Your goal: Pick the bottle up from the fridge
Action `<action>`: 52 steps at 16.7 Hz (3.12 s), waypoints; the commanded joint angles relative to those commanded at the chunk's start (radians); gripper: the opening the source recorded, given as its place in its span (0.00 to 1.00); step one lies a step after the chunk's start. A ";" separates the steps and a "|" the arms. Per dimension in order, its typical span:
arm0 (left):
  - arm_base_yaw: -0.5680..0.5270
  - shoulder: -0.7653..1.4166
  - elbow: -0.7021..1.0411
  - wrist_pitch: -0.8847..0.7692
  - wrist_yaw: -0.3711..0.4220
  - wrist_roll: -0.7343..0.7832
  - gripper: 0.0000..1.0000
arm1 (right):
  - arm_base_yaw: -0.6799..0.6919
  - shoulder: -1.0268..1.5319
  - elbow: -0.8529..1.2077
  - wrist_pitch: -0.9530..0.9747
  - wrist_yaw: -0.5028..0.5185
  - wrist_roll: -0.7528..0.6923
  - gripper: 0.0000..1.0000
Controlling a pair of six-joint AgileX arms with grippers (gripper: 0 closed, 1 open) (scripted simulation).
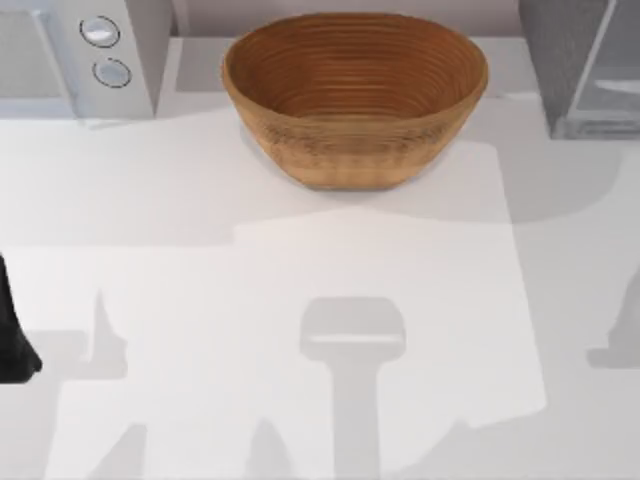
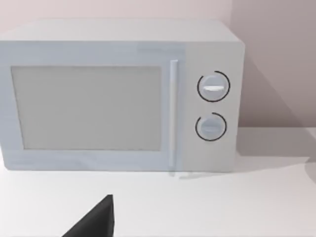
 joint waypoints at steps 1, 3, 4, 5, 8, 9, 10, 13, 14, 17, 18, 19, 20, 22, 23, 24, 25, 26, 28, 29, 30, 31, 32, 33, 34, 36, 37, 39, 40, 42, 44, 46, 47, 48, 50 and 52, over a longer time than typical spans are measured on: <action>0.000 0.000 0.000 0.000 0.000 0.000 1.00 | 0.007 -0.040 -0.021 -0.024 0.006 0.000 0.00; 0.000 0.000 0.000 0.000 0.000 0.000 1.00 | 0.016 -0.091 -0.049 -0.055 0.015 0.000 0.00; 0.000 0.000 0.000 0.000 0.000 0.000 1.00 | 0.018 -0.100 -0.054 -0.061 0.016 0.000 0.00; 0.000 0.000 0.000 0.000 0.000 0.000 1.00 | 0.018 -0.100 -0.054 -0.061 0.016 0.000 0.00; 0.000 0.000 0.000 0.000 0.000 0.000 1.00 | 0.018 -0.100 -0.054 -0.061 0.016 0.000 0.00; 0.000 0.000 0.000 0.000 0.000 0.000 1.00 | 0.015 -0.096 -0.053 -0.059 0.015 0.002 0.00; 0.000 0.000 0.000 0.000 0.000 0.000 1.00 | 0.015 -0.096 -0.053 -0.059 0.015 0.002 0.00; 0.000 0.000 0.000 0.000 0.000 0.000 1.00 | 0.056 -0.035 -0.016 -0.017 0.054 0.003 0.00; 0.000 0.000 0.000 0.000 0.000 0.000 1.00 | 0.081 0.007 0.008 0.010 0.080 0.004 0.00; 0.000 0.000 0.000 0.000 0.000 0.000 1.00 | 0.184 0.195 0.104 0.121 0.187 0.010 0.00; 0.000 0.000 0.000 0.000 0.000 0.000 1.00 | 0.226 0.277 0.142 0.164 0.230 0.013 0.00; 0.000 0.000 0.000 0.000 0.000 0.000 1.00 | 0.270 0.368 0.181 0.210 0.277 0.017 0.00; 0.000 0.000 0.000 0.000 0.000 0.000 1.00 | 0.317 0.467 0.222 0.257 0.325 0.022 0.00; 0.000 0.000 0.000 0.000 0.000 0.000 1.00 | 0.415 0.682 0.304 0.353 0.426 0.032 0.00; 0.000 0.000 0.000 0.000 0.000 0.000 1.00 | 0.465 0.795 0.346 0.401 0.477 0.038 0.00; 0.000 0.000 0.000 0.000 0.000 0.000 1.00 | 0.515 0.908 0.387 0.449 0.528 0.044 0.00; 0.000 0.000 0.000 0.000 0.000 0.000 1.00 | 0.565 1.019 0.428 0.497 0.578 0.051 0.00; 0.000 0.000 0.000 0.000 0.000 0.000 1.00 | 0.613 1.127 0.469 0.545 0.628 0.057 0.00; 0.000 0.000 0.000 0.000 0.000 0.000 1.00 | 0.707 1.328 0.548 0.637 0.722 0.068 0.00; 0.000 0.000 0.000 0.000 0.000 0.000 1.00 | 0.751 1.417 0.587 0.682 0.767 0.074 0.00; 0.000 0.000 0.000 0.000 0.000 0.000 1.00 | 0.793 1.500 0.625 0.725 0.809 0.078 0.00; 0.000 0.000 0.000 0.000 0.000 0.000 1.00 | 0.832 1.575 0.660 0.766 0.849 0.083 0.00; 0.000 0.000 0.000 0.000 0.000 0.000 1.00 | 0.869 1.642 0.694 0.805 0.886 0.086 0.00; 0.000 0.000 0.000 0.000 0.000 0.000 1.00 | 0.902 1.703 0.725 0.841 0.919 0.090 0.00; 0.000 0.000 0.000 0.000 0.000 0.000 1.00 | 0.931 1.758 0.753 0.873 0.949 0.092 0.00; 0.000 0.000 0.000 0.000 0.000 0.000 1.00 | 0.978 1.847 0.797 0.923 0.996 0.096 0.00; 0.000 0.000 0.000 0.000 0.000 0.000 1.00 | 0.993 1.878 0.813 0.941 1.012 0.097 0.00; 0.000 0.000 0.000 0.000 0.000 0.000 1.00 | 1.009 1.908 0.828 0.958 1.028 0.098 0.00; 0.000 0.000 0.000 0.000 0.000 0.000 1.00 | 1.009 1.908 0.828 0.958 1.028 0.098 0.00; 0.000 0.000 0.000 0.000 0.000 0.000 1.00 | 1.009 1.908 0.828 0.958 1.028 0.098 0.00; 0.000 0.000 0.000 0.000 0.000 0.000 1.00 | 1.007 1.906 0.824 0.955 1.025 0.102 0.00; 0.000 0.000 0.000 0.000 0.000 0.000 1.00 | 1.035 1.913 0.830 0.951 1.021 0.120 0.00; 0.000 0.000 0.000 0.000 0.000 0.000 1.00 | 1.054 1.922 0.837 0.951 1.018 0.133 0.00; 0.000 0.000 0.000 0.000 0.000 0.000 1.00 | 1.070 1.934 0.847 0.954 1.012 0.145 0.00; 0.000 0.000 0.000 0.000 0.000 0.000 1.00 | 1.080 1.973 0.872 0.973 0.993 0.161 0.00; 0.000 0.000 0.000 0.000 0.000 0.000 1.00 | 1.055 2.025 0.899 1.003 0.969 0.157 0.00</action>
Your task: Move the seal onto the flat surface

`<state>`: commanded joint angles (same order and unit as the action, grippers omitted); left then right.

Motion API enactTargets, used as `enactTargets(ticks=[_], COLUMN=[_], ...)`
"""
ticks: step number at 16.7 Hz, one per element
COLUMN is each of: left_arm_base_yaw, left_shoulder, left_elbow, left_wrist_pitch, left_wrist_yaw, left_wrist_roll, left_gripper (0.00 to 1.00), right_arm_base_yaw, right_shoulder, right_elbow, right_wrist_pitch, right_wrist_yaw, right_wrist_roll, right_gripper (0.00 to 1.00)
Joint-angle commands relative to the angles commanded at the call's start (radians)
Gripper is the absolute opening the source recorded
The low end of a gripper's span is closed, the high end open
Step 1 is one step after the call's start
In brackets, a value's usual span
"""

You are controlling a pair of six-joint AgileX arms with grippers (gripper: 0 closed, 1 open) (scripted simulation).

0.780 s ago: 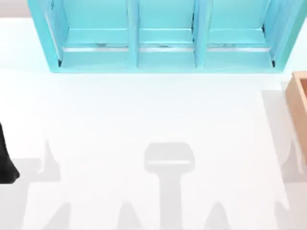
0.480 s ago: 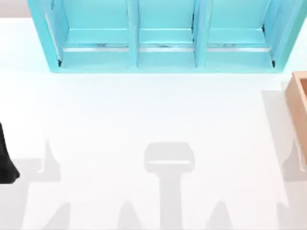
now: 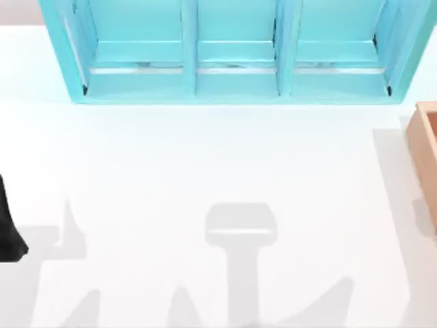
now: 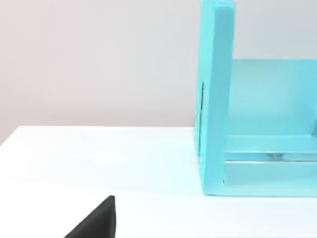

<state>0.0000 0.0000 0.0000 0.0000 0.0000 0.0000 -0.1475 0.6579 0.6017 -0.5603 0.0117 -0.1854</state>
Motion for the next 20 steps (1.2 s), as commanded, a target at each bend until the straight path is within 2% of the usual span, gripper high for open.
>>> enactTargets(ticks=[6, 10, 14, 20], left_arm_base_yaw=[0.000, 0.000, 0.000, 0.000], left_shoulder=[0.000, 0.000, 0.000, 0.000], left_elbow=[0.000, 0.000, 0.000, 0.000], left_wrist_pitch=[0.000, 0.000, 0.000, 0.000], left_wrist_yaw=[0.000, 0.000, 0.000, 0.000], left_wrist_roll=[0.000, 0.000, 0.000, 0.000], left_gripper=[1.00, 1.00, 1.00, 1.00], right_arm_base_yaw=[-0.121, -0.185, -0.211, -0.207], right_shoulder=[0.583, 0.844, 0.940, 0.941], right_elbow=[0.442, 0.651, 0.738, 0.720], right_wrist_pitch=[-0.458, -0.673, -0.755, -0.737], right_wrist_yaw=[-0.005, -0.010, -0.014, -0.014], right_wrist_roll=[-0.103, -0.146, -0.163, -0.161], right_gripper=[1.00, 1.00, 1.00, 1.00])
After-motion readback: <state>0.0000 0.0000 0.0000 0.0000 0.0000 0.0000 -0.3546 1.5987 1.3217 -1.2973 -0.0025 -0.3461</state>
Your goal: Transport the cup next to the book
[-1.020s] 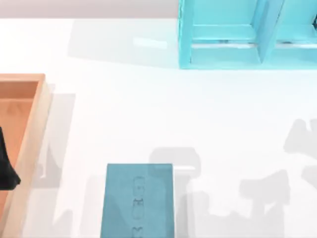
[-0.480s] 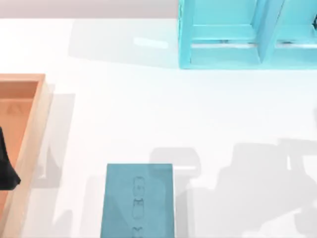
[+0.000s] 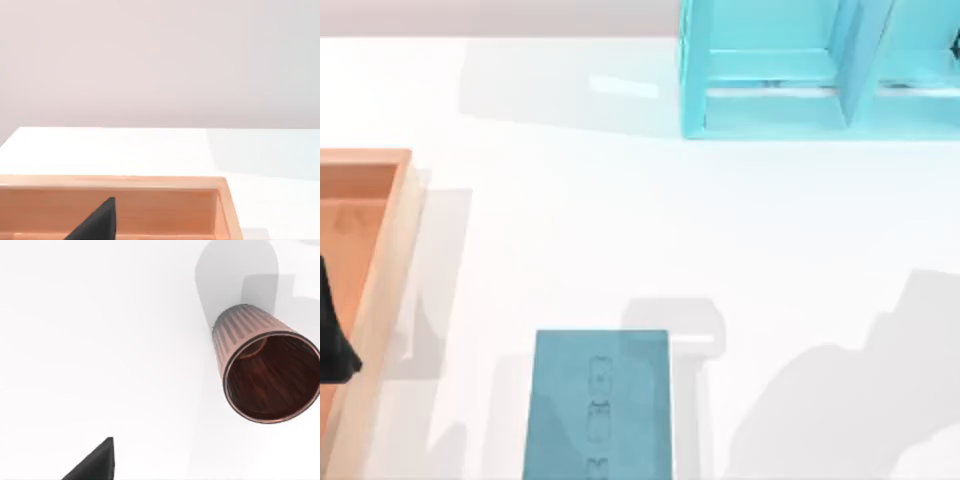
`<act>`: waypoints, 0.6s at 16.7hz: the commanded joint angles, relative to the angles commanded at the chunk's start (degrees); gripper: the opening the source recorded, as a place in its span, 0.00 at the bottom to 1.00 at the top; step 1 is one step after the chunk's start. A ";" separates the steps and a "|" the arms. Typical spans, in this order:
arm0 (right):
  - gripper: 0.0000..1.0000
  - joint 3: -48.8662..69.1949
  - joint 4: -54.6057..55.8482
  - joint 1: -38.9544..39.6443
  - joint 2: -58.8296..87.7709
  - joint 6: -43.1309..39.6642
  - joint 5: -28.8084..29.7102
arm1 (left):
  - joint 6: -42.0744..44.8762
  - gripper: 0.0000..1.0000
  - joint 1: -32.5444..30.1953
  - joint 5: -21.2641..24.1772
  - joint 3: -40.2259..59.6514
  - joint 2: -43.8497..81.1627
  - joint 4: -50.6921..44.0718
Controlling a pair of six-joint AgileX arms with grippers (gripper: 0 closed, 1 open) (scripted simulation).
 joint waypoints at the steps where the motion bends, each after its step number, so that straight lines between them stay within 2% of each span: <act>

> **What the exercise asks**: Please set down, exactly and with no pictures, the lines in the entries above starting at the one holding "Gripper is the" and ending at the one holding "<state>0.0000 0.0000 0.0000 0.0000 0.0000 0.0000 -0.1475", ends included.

> **The completed task**:
Gripper is the absolute opening the source recorded
The low end of a gripper's span is closed, the high end open
Step 1 is one step after the call's start
In brackets, a value's usual span
"""

You are controlling a pair of six-joint AgileX arms with grippers (gripper: 0 closed, 1 open) (scripted simulation).

0.780 s ago: 
0.480 s ago: 
now: 
now: 

<state>0.0000 0.0000 0.0000 0.0000 0.0000 0.0000 -0.1475 0.6579 0.6017 -0.5603 0.0117 -0.1854</state>

No additional output is needed.